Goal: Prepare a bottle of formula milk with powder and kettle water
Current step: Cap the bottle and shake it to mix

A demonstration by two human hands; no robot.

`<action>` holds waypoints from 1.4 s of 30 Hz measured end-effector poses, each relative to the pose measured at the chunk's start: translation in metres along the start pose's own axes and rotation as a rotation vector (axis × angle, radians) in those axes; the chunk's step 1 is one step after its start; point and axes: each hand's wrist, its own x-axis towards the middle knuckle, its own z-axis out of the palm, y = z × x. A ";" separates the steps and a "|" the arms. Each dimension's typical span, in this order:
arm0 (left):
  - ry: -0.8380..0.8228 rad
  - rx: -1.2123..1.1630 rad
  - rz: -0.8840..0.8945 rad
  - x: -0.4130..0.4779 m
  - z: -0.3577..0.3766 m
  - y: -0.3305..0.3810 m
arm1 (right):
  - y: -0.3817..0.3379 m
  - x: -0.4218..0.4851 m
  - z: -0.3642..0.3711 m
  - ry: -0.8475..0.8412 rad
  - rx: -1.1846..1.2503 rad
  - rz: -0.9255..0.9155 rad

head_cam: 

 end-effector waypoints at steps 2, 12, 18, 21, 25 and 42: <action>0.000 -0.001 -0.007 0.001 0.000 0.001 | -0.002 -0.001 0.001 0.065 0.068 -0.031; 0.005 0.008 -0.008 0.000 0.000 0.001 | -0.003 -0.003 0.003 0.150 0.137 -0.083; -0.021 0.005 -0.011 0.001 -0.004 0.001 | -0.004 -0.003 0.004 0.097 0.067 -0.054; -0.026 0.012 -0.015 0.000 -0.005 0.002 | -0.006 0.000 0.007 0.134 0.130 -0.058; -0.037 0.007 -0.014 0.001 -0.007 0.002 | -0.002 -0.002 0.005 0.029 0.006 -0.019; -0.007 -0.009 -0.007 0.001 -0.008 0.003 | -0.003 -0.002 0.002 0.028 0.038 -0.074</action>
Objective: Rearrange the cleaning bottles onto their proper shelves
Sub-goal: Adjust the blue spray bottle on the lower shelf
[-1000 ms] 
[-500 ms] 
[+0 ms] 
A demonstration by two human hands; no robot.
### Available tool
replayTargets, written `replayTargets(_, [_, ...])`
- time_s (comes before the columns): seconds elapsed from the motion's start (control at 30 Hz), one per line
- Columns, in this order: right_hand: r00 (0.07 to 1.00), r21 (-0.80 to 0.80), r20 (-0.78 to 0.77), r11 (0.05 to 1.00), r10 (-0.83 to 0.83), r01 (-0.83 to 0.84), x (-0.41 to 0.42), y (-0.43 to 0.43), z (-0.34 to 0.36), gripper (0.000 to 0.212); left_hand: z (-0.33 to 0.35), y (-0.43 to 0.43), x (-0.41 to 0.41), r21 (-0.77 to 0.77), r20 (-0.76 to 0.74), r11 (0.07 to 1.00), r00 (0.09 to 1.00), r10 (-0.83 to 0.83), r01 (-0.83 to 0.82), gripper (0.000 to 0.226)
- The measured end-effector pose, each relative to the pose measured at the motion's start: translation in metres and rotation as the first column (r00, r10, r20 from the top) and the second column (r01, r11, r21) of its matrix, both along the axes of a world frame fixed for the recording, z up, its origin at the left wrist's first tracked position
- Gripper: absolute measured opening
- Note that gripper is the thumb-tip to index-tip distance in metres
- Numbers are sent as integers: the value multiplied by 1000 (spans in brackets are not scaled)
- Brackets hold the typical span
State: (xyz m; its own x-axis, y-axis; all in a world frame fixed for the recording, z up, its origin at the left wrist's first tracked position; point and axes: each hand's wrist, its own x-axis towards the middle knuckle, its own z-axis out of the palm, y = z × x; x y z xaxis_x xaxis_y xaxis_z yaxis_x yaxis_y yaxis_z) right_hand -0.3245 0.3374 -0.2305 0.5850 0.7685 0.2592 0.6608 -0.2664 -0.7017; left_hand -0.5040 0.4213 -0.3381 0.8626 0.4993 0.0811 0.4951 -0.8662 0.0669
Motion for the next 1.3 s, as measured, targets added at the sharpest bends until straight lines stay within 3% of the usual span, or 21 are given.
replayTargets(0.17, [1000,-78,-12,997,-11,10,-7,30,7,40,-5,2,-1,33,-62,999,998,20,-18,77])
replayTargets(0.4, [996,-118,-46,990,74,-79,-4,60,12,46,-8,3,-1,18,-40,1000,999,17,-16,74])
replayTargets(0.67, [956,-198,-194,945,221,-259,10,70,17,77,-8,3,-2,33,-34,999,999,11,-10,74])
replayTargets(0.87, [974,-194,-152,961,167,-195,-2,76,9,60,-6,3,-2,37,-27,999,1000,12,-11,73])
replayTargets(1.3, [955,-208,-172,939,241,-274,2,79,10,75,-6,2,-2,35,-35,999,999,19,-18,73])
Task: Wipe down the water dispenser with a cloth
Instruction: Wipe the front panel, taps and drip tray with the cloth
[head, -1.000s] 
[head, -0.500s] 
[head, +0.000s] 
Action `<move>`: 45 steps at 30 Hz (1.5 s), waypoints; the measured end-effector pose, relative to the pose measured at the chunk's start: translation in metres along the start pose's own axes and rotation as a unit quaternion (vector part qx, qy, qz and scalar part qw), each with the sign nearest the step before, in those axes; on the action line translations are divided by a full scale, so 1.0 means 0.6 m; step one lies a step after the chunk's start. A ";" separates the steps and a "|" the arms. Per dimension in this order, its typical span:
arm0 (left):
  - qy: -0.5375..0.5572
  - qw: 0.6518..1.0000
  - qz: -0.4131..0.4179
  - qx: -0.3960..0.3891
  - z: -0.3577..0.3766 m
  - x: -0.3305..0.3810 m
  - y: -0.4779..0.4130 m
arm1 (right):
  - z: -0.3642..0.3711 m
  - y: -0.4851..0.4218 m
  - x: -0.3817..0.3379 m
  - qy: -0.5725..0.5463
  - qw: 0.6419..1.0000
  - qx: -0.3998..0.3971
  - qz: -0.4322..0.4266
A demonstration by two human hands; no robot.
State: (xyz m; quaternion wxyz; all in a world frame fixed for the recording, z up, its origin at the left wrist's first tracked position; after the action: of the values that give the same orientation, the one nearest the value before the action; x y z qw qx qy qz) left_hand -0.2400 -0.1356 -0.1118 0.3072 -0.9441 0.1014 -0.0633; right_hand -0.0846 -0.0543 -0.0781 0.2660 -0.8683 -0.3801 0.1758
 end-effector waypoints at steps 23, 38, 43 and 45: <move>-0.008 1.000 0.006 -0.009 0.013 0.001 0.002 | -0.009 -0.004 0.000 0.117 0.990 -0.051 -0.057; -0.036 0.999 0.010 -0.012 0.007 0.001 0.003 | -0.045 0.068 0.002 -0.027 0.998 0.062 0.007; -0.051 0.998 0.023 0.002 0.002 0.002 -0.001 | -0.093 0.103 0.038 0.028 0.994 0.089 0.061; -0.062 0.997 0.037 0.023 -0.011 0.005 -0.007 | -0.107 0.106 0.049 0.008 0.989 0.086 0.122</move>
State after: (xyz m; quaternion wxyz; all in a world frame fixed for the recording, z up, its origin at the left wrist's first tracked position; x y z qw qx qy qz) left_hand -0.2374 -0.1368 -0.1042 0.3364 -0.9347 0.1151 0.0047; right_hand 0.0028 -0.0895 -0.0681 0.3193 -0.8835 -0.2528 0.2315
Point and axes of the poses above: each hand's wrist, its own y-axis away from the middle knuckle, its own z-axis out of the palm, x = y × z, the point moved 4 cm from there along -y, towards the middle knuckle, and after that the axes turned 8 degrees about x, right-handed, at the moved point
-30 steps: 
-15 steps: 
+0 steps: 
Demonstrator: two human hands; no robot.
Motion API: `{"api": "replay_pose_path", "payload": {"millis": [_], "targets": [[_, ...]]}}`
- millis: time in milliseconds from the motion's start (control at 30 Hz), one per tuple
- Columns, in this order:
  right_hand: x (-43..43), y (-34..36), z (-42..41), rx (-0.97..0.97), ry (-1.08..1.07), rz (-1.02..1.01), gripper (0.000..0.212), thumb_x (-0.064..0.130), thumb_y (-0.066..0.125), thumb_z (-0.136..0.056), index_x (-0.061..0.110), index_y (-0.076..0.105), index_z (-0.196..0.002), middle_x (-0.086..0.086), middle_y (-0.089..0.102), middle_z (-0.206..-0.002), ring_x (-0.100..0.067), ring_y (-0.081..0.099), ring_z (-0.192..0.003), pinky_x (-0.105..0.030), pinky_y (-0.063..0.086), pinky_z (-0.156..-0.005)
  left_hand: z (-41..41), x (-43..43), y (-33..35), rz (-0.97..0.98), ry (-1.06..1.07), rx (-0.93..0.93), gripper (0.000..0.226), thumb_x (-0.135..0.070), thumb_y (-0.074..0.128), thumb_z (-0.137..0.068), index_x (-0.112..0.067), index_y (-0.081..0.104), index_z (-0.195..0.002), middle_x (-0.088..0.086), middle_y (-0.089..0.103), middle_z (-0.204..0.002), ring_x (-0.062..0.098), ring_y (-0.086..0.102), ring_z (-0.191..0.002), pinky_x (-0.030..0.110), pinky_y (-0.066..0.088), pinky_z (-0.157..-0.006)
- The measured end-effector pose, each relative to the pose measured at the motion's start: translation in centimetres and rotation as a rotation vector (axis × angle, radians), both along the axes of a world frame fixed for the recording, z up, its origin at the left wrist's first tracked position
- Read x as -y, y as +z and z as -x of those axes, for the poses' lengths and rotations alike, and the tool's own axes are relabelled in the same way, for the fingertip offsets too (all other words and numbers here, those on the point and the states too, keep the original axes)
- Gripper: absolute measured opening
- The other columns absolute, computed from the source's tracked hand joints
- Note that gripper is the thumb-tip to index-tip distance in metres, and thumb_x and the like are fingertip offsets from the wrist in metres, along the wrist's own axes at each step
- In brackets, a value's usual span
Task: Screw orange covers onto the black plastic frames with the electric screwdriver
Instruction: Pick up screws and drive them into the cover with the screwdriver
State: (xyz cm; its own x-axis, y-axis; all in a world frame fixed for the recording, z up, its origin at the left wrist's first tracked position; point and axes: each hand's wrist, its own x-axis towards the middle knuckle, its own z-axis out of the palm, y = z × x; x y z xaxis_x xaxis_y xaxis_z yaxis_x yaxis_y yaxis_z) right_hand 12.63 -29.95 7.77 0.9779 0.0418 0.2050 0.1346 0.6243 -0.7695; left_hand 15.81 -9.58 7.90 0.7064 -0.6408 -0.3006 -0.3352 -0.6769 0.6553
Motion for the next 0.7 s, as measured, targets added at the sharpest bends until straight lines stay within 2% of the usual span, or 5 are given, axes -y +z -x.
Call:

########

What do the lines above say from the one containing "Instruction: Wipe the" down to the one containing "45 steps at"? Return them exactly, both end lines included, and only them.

> **Result**:
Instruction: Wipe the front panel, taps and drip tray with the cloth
[head, -1.000s] 
[head, -0.500s] 
[head, +0.000s] 
Action `<move>`: 45 steps at 30 Hz (1.5 s), waypoints; the measured end-effector pose, relative to the pose measured at the chunk's start: translation in metres along the start pose's own axes and rotation as a unit quaternion (vector part qx, qy, qz and scalar part qw), each with the sign nearest the step before, in those axes; on the action line translations are divided by a full scale, so 1.0 means 0.6 m; step one lies a step after the chunk's start. A ";" separates the steps and a "|" the arms. Per dimension in this order, its typical span:

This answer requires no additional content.